Eventually, Wendy even learned to forgive Doug. The breakthrough came when a friend finally told her: “Wendy, he didn’t leave you – he went to something.”
“That really has helped me over the years,” Wendy said.

On the afternoon of the wedding, talk of past rancor and petty jealousies gave fully away to talk of open communication, mutual support and partnership moving forward. As for those dark thoughts of Bo being bit by a rattler? “Now that’s all gone,” Wendy said with a laugh.
To hear the vows, to see them cut the cake, to hear the songs sung by Bo’s daughter, rising Fort Collins folk singer Christine Alice, you’d swear these two are in real love. And the thing is, they are, in a way that not everyone will understand or sanction.
This is a sexless love story built on real life, resilience, shared history, and yes, a healthy dose of pragmatism.
“I want to publicly say how grateful I am that Wendy has come into my life,” Bo said at the ceremony. “She is fearless. She is also gracious, understanding, caring and compassionate. She is fiercely smart, well-read and well-spoken. She is hilarious, talkative, charismatic, talented, and let’s not forget – forgiving.”
When Wendy first read a draft of Bo’s vows, she asked her new partner to take out all those adjectives. But Bo refused, “because I mean every one of them,” she said.
And that, as we say in journalism, is “the nut graph” of the story of Wendy and Bo, the two married widows now going about their unconflicted lives in two different states. Theirs is a story of forgiveness.
“For both of us,” Wendy said.
They know their story will cause some to snicker – they snicker, too. What they don’t care about is anyone who might disapprove.

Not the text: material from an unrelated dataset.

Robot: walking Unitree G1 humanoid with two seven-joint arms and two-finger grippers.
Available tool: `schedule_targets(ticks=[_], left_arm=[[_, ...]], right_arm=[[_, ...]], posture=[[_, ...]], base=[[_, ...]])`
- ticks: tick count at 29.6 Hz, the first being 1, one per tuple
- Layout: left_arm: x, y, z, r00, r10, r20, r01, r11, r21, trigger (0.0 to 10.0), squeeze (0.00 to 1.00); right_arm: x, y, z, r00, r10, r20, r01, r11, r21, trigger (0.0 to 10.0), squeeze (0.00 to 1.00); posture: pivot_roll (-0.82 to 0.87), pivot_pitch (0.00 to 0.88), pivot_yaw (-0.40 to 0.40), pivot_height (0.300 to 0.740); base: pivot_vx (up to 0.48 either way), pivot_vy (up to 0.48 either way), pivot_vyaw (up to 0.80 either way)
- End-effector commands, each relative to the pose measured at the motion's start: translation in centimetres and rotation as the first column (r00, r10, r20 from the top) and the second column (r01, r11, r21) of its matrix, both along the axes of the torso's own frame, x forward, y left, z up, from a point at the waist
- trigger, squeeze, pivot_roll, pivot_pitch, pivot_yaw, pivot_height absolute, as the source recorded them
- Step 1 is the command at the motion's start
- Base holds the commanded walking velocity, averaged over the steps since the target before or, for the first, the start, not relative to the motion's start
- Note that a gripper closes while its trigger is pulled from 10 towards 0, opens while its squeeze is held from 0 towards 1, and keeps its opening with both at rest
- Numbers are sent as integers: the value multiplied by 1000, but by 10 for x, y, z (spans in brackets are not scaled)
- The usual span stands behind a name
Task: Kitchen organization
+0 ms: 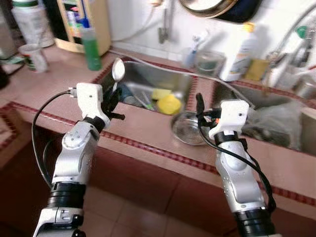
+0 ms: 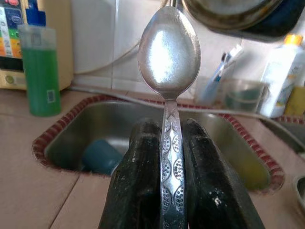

“God, if I worried about things people said about me over the years, I couldn’t leave the house,” Wendy said with a laugh.

The wedding wasn’t legal – not the day it was held at Ishii’s home on Jan. 4, anyway. That came the next day, when the two signed the legal paperwork at the Larimer County Courthouse. They were met there by Deputy Clerk Erik Rohman, who recognized Wendy in a way that usually only happens in the movies.
“Hey!” the clerk told her as he stamped, “I used to mow your yard 20 years ago!”
The women giggled, and took that as a favorable sign. They left whispering the sweet nothings that lovebirds in their 70s do. “We had a lovely talk about bladder leakage,” said Wendy, which is something women in their 70s talk about quite a lot.”
Doug, they believe, would have loved it.